### What to do
Output the data that follows exactly, line for line.

### Collected data
□ □ □ □

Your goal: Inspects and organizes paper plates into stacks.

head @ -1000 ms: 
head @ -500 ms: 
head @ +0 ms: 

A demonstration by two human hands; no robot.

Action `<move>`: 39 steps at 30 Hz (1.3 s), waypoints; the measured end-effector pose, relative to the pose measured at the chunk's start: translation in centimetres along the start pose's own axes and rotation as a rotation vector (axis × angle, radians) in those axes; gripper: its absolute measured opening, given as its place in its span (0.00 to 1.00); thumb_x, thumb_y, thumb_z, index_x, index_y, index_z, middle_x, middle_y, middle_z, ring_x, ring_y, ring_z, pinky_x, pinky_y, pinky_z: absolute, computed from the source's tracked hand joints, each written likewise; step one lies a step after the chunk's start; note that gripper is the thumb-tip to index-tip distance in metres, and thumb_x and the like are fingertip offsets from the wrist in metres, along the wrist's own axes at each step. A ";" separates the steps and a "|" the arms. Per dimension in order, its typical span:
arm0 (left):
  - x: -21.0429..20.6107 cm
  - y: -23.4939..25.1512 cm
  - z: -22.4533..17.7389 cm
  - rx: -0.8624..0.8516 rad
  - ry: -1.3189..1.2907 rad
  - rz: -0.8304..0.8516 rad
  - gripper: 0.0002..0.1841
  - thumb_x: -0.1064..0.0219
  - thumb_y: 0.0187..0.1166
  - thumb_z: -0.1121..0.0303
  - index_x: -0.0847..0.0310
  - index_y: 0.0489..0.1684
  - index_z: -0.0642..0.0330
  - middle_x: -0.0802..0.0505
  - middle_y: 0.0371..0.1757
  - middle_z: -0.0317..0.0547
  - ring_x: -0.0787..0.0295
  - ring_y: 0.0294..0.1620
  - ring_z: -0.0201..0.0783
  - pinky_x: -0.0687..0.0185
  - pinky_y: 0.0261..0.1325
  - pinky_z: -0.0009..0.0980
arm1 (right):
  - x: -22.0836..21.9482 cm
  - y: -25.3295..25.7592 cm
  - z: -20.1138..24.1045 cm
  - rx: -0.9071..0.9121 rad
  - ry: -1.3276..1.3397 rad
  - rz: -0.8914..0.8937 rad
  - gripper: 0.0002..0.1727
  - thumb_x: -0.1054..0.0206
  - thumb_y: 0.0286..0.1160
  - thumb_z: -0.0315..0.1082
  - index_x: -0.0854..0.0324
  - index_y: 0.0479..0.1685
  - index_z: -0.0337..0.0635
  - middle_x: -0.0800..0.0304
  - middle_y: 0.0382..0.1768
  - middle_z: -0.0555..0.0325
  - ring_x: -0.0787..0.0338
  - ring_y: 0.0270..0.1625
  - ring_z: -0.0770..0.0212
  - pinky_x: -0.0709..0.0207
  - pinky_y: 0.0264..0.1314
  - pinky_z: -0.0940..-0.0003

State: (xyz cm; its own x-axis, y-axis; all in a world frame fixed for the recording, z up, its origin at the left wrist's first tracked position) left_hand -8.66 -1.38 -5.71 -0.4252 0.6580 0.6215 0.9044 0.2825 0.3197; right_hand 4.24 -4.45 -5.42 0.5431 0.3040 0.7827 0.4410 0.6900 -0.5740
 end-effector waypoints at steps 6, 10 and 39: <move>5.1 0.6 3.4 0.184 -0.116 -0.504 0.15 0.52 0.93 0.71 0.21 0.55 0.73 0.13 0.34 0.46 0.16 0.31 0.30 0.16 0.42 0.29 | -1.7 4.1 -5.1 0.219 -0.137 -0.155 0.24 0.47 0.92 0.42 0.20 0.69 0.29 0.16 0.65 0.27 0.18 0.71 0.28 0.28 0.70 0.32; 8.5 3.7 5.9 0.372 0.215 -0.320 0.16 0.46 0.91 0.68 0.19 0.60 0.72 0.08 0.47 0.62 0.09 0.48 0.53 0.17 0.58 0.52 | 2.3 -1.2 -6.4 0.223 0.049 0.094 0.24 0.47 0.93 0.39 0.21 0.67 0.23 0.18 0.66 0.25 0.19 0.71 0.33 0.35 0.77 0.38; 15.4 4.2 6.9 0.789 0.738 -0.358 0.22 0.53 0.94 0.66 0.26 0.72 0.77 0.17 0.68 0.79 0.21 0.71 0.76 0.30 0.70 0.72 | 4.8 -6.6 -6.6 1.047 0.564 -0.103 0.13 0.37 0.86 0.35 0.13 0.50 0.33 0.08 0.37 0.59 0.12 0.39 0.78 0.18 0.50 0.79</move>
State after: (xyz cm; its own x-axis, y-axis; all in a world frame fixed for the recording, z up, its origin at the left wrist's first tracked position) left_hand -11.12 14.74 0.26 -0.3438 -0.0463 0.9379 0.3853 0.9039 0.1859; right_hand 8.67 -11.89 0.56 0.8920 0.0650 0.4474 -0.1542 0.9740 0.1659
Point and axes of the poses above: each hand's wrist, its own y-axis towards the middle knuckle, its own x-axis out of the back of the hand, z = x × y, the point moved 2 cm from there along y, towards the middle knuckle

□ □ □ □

### Exercise solution
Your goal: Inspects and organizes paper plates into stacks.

head @ -1000 ms: 
head @ -500 ms: 
head @ +0 ms: 

A demonstration by two human hands; no robot.

Action `<move>`: 39 steps at 30 Hz (1.3 s), waypoints; the measured end-effector pose, relative to the pose measured at the chunk's start: translation in centimetres along the start pose's own axes and rotation as a rotation vector (axis × angle, radians) in those axes; gripper: its absolute measured opening, given as its place in its span (0.00 to 1.00); thumb_x, thumb_y, thumb_z, index_x, index_y, index_z, middle_x, middle_y, middle_z, ring_x, ring_y, ring_z, pinky_x, pinky_y, pinky_z: absolute, computed from the source's tracked hand joints, each written likewise; step one lies a step after the chunk's start; note that gripper is the thumb-tip to index-tip distance in metres, and thumb_x and the like are fingertip offsets from the wrist in metres, along the wrist's own axes at each step. A ";" separates the steps and a "|" the arms. Per dimension in order, its typical span:
arm0 (left):
  - x: -21.0429..20.6107 cm
  - y: -23.4939..25.1512 cm
  - z: -22.4533..17.7389 cm
  - rx: -0.8624..0.8516 rad
  - ry: -1.3189..1.2907 rad
  - rz: -0.8304..0.8516 rad
  - gripper: 0.0002..0.1841
  - thumb_x: -0.1064..0.0219
  - thumb_y: 0.0187..0.1166
  - thumb_z: -0.1121..0.0303
  - index_x: -0.0847..0.0310
  - index_y: 0.0489..0.1684
  - index_z: -0.0642..0.0330
  - middle_x: -0.0802..0.0505
  - middle_y: 0.0371..0.1757
  - middle_z: -0.0317..0.0547
  - ring_x: -0.0787..0.0295
  - ring_y: 0.0294..0.1620
  - ring_z: -0.0201..0.0783
  - pinky_x: -0.0687..0.0185
  - pinky_y: 0.0261..0.1325
  - pinky_z: -0.0009..0.0980
arm1 (right):
  - x: -22.0836..21.9482 cm
  - y: -25.3295..25.7592 cm
  - z: -20.1138..24.1045 cm
  - rx: -0.9071..0.9121 rad
  - ry: -1.3276..1.3397 rad
  - rz: -0.8914..0.8937 rad
  - gripper: 0.0002..0.1727
  - thumb_x: -0.1054..0.0206
  - thumb_y: 0.0286..0.1160
  - thumb_z: -0.0315..0.1082
  - index_x: -0.0854..0.0324
  - index_y: 0.0479..0.1685
  - index_z: -0.0337..0.0635
  - middle_x: -0.0800..0.0304
  - middle_y: 0.0382..0.1768
  - middle_z: -0.0555..0.0325
  - ring_x: -0.0787..0.0338
  - ring_y: 0.0270..0.1625
  - ring_z: -0.0770..0.0212
  - pinky_x: -0.0709..0.0207
  - pinky_y: 0.0264..0.1314
  - pinky_z: -0.0940..-0.0003

State: (xyz cm; its own x-axis, y-axis; all in a world frame fixed for the recording, z up, its origin at the left wrist's first tracked position) left_hand -8.66 -1.38 -5.71 -0.4252 0.6580 0.6215 0.9044 0.2825 0.3197; right_hand 4.24 -4.45 -5.42 0.5431 0.3040 0.7827 0.4410 0.6900 -0.5740
 end-effector waypoints at steps 6, 10 and 39: <move>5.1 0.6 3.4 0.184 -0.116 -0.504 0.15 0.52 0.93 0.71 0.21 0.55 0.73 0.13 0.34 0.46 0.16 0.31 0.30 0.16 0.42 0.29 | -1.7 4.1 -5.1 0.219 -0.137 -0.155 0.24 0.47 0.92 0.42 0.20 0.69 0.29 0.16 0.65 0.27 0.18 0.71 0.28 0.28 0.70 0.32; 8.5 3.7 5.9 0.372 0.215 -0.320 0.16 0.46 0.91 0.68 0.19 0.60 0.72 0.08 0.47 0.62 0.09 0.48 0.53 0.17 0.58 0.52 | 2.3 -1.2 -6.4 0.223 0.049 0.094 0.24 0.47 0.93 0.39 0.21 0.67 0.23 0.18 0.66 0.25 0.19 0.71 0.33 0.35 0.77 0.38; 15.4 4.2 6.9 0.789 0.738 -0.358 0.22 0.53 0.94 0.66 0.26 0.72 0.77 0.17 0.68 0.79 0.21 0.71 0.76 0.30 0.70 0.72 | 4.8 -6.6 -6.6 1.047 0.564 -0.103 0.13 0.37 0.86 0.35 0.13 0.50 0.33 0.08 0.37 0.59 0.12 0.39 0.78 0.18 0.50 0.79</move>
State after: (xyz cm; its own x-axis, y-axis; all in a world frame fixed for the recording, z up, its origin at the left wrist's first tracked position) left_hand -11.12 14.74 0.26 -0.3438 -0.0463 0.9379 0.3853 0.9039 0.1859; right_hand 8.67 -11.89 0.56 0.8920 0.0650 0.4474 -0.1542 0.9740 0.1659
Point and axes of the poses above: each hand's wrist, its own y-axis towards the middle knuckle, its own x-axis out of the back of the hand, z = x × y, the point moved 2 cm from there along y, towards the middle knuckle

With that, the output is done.